La doble función de los seres
Los cerebros de los seres de tres cerebros tienen una doble función:
1. Sirven como "aparatos para la transformación de sustancias cósmicas correspondientes para los propósitos del proceso Trogoautoegócrata común"
2. Sirven como "los medios para los seres mediante los cuales su auto-perfeccionamiento consciente es posible"
Es decir: cumplimos una función cósmica automáticamente (transformamos sustancias para el universo), pero también tenemos la posibilidad de usar ese mismo proceso para nuestro propio desarrollo.
El problema es que los humanos "han cesado enteramente de cumplir el deber-del-ser-Partkdolg"—el trabajo consciente. En consecuencia, las cristalizaciones que surgen de la primera y tercera fuerzas sagradas "van casi enteramente solo para el servicio del proceso Trogoautoegócrata cósmico común, mientras que para el revestimiento de sus propias presencias solo hay las cristalizaciones de la segunda parte del Okidanokh Omnipresente, a saber, de la 'Santa-Negación.'"
Traducido: servimos al cosmos pero no a nosotros mismos. Alimentamos a la Luna pero no desarrollamos alma.
El destino de servir o ser servido
Hay dos formas de participar en el Trogoautoegócrata:
Inconscientemente: como máquinas que transforman sustancias para el beneficio de otros niveles cósmicos, sin obtener nada para sí mismas. Esta es la condición de la humanidad dormida.

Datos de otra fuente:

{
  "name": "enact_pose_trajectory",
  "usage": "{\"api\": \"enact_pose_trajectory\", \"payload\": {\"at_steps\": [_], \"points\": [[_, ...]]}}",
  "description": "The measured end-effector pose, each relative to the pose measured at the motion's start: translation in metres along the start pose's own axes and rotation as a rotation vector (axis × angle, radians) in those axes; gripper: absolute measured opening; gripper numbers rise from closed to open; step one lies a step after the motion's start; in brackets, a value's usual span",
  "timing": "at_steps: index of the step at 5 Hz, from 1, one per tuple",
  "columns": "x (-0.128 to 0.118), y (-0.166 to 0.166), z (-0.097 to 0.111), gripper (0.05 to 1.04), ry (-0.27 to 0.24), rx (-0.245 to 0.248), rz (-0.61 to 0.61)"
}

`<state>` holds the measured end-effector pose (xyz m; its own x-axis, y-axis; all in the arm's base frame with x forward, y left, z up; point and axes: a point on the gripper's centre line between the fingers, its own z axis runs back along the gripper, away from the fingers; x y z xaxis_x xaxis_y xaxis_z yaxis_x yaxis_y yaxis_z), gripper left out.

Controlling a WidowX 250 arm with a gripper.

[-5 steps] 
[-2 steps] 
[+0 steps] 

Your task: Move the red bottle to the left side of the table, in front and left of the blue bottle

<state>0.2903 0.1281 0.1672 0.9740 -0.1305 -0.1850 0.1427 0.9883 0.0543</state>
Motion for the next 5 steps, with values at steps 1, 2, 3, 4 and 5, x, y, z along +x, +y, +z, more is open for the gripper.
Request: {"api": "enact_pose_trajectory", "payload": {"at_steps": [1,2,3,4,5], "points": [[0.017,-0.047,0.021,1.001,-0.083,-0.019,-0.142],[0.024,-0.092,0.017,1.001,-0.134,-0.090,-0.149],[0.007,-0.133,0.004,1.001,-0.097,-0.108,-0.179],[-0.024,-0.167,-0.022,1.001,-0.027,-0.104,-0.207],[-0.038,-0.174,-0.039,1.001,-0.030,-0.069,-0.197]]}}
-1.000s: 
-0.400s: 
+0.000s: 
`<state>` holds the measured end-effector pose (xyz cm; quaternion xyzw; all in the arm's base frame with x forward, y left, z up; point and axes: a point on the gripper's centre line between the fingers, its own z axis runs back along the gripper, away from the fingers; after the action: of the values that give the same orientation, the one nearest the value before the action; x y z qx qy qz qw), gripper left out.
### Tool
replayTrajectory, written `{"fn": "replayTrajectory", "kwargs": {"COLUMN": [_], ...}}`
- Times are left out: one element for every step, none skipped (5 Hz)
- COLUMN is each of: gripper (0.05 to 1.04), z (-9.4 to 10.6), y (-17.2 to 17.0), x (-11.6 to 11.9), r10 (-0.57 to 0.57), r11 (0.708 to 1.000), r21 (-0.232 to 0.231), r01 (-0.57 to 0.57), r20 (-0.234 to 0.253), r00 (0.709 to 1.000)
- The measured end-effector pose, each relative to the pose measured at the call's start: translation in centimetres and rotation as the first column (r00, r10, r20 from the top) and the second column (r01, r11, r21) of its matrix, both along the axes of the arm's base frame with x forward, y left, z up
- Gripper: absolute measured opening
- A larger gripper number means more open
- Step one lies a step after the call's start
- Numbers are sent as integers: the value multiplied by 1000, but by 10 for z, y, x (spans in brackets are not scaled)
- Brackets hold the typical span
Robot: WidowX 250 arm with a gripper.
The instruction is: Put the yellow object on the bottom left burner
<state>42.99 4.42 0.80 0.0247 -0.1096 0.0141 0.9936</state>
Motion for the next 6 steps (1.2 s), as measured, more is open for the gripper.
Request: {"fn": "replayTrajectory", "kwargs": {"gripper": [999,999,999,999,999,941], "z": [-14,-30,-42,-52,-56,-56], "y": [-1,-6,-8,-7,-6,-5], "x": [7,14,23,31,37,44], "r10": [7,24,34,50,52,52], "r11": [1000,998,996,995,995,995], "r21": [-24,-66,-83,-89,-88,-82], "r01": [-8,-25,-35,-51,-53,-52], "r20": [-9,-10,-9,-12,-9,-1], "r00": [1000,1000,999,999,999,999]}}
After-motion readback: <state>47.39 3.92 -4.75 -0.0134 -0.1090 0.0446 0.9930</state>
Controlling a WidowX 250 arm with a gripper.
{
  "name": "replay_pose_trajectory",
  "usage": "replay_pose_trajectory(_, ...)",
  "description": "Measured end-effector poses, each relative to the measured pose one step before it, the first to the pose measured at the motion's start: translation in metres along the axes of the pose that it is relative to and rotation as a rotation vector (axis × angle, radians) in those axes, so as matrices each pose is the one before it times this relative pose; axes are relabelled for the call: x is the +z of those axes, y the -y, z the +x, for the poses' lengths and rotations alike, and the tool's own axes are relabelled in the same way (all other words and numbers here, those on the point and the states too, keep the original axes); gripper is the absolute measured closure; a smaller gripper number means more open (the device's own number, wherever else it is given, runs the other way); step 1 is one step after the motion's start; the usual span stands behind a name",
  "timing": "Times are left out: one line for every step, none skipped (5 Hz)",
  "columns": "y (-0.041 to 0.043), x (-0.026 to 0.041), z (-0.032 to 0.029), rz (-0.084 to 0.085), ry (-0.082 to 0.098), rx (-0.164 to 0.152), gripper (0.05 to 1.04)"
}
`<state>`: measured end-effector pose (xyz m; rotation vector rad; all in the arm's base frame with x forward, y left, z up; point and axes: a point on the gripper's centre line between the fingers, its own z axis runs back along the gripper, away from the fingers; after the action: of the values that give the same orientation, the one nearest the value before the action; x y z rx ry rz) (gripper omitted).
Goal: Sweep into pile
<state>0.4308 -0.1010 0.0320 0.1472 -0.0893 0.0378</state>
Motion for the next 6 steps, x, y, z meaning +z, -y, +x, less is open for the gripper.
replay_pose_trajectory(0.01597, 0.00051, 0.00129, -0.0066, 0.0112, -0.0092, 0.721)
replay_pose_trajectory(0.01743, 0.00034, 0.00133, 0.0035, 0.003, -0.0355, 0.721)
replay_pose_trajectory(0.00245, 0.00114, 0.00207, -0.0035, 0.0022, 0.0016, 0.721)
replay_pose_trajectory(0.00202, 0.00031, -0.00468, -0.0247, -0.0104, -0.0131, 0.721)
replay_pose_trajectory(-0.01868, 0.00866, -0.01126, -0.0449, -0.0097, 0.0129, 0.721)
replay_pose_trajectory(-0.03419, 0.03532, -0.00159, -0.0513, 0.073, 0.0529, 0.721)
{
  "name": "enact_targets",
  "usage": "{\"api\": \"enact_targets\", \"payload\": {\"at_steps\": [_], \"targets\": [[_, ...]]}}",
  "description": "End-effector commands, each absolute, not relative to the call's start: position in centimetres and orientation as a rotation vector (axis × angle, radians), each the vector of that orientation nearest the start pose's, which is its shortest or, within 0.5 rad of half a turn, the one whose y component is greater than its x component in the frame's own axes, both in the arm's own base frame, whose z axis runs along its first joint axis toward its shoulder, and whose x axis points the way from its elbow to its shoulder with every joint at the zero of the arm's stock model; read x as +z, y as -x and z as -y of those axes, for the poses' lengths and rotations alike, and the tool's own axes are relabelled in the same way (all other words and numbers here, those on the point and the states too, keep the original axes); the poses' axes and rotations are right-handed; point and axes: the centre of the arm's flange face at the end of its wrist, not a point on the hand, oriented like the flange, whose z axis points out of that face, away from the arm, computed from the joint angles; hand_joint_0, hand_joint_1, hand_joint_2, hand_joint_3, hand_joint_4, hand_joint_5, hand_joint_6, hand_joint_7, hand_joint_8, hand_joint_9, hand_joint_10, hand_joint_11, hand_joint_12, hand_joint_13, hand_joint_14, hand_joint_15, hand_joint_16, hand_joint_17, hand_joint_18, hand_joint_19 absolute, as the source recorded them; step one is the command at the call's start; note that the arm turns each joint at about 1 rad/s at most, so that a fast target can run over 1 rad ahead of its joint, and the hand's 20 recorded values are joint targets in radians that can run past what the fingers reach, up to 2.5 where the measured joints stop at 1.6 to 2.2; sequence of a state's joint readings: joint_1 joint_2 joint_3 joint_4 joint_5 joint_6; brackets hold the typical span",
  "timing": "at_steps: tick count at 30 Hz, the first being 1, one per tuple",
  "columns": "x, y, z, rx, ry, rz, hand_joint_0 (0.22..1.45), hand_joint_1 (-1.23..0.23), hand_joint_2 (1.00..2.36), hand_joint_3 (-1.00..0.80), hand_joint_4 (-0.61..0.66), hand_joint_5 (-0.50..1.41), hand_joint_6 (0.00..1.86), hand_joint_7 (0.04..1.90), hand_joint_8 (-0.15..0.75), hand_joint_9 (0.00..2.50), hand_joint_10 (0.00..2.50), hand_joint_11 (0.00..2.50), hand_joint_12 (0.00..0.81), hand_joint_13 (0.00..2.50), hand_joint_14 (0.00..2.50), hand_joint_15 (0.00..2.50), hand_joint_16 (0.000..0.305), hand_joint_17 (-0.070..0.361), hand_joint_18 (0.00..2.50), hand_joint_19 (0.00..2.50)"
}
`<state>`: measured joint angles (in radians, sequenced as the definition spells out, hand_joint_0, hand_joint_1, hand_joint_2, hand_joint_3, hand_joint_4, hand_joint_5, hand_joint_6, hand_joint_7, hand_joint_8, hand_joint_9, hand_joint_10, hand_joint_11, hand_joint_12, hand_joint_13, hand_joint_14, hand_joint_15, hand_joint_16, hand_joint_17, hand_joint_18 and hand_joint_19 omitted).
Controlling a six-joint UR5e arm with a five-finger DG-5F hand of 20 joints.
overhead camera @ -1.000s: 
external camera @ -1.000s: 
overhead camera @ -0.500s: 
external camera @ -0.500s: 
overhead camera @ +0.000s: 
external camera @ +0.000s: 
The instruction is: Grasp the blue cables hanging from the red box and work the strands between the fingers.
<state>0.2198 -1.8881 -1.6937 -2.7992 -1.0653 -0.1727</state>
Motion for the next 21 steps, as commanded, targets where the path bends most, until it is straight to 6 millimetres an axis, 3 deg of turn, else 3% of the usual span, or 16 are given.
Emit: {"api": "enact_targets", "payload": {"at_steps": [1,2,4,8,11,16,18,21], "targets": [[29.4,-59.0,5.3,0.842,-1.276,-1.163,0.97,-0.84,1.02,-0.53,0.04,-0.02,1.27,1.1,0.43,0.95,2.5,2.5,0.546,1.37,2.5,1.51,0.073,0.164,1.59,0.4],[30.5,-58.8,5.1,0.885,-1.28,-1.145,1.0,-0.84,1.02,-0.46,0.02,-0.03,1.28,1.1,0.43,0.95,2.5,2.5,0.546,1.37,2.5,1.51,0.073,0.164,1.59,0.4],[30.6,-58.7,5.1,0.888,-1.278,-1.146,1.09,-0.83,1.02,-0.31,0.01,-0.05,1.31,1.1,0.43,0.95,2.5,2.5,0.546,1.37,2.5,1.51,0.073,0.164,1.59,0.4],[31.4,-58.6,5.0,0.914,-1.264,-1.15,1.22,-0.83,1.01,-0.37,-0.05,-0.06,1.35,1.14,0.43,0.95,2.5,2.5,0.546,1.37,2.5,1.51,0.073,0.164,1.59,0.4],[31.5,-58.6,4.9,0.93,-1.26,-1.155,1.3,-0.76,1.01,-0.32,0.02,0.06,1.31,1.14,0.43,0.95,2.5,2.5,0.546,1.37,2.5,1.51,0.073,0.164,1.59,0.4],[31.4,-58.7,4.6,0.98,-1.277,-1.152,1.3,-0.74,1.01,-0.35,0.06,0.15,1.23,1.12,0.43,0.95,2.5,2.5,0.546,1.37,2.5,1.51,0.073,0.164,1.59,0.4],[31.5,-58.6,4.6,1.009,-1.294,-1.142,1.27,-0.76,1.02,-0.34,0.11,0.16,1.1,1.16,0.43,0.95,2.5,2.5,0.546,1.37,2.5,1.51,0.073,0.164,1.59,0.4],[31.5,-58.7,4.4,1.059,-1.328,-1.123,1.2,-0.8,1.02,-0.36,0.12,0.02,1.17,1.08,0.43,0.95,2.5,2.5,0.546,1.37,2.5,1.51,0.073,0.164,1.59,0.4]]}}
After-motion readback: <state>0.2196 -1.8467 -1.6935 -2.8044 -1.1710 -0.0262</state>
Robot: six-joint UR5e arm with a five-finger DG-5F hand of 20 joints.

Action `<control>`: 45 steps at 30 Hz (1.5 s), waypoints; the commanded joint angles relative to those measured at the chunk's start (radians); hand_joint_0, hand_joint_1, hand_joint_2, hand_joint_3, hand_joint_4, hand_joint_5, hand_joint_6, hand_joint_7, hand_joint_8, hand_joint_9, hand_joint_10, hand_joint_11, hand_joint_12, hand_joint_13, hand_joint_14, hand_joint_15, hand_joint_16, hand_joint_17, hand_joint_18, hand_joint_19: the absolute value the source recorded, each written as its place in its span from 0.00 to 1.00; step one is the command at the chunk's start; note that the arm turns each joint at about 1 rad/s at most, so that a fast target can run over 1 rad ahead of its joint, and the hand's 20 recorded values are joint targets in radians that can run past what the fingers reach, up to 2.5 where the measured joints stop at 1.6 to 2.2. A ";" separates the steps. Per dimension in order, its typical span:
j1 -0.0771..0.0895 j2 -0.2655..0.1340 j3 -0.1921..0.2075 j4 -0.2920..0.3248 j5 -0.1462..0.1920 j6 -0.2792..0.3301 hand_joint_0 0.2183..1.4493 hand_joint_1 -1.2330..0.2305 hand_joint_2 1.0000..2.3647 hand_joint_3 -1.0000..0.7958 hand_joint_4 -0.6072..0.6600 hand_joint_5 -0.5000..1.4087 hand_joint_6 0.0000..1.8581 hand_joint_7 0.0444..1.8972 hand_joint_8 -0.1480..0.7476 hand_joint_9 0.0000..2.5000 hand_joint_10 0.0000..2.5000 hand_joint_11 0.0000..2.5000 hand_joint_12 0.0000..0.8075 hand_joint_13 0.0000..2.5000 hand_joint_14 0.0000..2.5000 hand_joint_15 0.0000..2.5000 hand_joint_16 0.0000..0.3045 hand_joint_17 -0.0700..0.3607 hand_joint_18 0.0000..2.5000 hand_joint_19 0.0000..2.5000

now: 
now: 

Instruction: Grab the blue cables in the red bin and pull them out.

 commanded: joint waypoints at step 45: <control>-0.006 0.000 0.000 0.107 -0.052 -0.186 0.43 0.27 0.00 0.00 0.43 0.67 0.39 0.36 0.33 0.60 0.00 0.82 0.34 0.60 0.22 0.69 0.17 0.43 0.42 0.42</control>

Conscientemente: utilizando el mismo proceso de transformación para "revestir" cuerpos superiores—el cuerpo Kesdjan y el cuerpo del Alma—que pueden sobrevivir a la muerte del cuerpo planetario.
La diferencia está en el cumplimiento del Partkdolg-duty: "labores conscientes y sufrimientos intencionales."
Sin este trabajo consciente, "la mayoría de ellos permanecen con presencias consistentes solo del cuerpo planetario, y así son, para sí mismos, destruidos para siempre."
El Trogoautoegócrata no perdona ni castiga. Simplemente funciona. Todo alimenta a algo. La pregunta es si además de alimentar al cosmos, lograremos alimentar algo en nosotros que pueda sobrevivir.